Trotter v. State, 623 S.W.2d 504 (Tex.App.-Ft. Worth 1981, no pet.), involved a mobile home containing furniture and household items. The utilities were available, but the sewer line was disconnected. The Court of Appeals held this to be a habitation although no one lived in the mobile home at the time of the offense. The home had been previously occupied. This case does not seem consistent with Moss, supra.

In Lewis v. State, 631 S.W.2d 813 (Tex.App.-Ft. Worth 1982, no pet.), the premises were a large one-bedroom apartment. Solely on the basis that the stolen property included household items like a portable radio, a television set, a microwave oven, and a jacket, the Court found sufficient evidence to prove the apartment a “habitation.”

Bazroux v. State, 634 S.W.2d 919 (Tex.App.Houston [1st Dist.], 1982, no pet.), involved the situation in which the structure is currently used as a residence, but the occupant is away for an extended period of time. (In this case, the occupant was on a 28-day trip out of the country).

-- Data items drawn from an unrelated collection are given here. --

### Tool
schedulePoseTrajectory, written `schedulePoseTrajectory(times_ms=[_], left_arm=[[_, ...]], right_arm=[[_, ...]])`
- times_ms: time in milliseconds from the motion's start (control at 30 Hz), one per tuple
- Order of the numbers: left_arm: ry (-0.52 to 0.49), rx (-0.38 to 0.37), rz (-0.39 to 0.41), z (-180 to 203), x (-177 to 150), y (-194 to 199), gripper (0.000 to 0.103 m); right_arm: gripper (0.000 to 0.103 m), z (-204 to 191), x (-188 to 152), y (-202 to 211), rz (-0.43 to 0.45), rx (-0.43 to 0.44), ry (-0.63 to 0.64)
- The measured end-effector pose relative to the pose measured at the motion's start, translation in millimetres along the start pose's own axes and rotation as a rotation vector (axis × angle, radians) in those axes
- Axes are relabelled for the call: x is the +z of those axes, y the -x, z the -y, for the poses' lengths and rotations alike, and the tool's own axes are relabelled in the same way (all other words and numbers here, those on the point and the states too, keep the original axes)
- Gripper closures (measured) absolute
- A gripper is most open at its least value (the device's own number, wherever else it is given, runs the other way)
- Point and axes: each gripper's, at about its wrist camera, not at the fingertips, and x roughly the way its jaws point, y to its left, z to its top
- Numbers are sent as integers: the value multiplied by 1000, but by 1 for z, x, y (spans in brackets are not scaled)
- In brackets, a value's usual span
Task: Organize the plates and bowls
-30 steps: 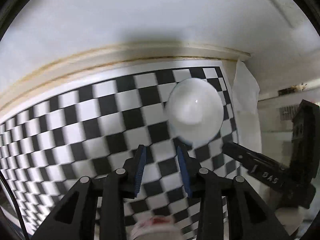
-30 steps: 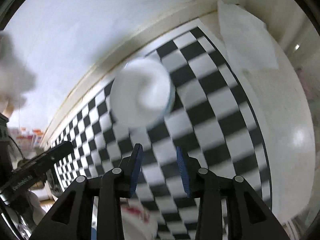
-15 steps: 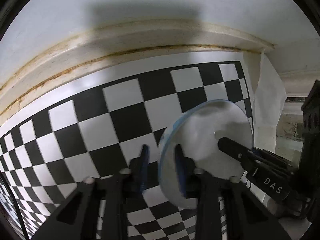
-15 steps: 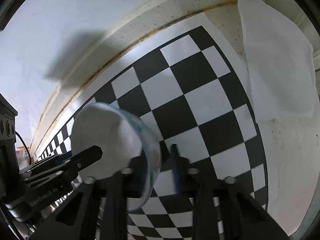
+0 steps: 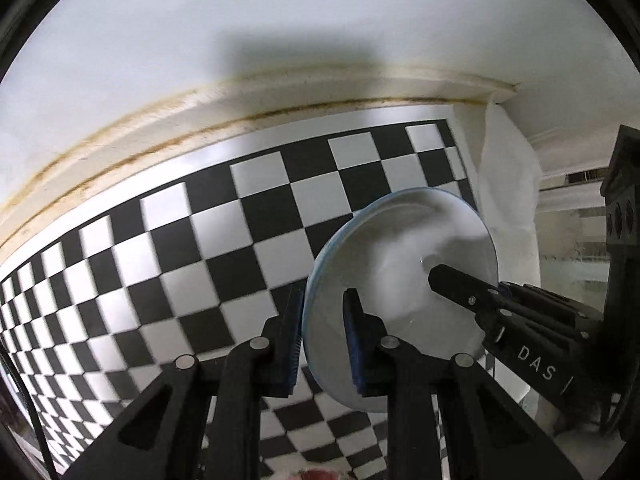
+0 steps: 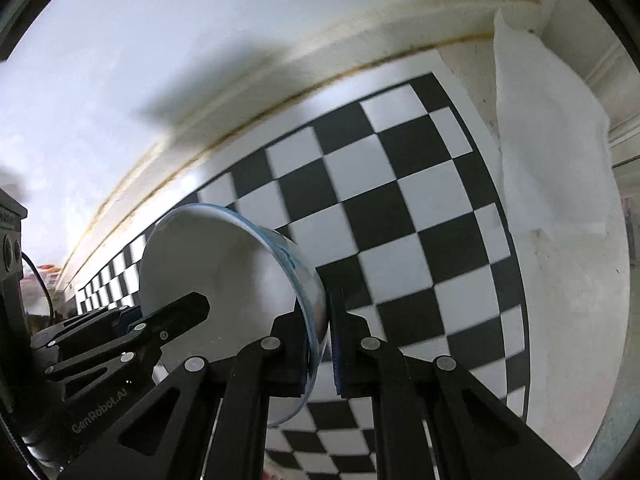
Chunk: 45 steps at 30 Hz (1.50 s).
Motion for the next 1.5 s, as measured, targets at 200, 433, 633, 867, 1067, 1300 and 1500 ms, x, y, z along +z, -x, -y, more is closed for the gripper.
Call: schedulePoseTrajectory(times_ms=[200, 433, 633, 867, 1067, 1300, 1500], left_arm=[[-25, -4, 78, -4, -38, 62, 86], [-56, 4, 145, -1, -94, 111, 86], [-61, -16, 179, -8, -141, 141, 86], [-68, -20, 172, -19, -189, 144, 86], [-65, -20, 102, -29, -219, 120, 86], [-67, 3, 18, -34, -236, 81, 86], [-65, 11, -43, -38, -239, 52, 86]], right_arm=[[94, -24, -38, 48, 58, 36, 28], [94, -46, -93, 98, 111, 38, 79], [94, -63, -149, 122, 135, 39, 106], [94, -72, -208, 127, 131, 46, 113], [94, -70, -244, 104, 81, 39, 105], [94, -57, -266, 64, 17, 20, 71], [93, -45, -272, 34, -34, 10, 46]])
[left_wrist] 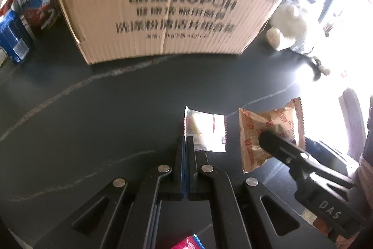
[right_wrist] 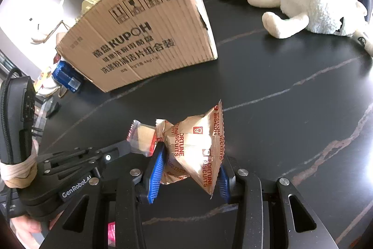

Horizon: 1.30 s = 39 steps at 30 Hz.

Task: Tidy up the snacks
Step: 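Grasp the gold biscuit packet with the right tool while the left tool grasps the clear red-striped packet, then carry both packets over the cardboard box and open both tools to drop them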

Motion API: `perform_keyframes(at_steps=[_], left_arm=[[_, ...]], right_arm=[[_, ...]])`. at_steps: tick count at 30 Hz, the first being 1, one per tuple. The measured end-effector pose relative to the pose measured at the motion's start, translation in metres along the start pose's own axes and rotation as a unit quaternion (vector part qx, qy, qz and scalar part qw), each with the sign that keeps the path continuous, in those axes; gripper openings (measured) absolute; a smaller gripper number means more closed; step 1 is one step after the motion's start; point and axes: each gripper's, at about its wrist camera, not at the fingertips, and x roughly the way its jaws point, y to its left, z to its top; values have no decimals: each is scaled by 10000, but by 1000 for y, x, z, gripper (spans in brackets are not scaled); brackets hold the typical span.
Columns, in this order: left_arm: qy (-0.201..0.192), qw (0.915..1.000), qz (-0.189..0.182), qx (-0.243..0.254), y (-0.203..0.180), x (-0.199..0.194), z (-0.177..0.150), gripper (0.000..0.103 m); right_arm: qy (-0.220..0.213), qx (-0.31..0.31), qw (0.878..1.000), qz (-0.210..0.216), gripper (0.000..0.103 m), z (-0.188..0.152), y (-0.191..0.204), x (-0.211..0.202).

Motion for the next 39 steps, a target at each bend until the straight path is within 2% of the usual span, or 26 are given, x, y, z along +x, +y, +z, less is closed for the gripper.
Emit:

The court held that extended absences by occupants do not deprive residences of their habitational character.

In the case of Chandler v. State, 743 S.W.2d 736 (Tex.App.-Corpus Christi 1987, pet. pending), the court held that an unfurnished, unleased apartment could not be a "habitation" even though the apartment had a dishwasher, stove, refrigerator, disposal, lighting fixtures, hot water heater, and water and electric utilities. The court found it "inconceivable” that a reasonable person would find an unfurnished apartment fit for overnight accommodation. Chandler, 743 S.W.2d at 739. As noted above, a concurrence in this case vehemently criticized the Jones approach to the question of "building” versus "habitation."

The muddled distinctions between the holdings in these eight decisions reflect Chief Justice Nye's criticism of the hypertechnical, subjective test of Jones.

This Jones construction has been confusing because it apparently uses two different meanings for the word "adapted” in the same sentence. It has also resulted in the problem of juries making findings of "habitation” under the statutory definition which findings must then be struck down by an appellate court under the different, more restrictive Jones standard.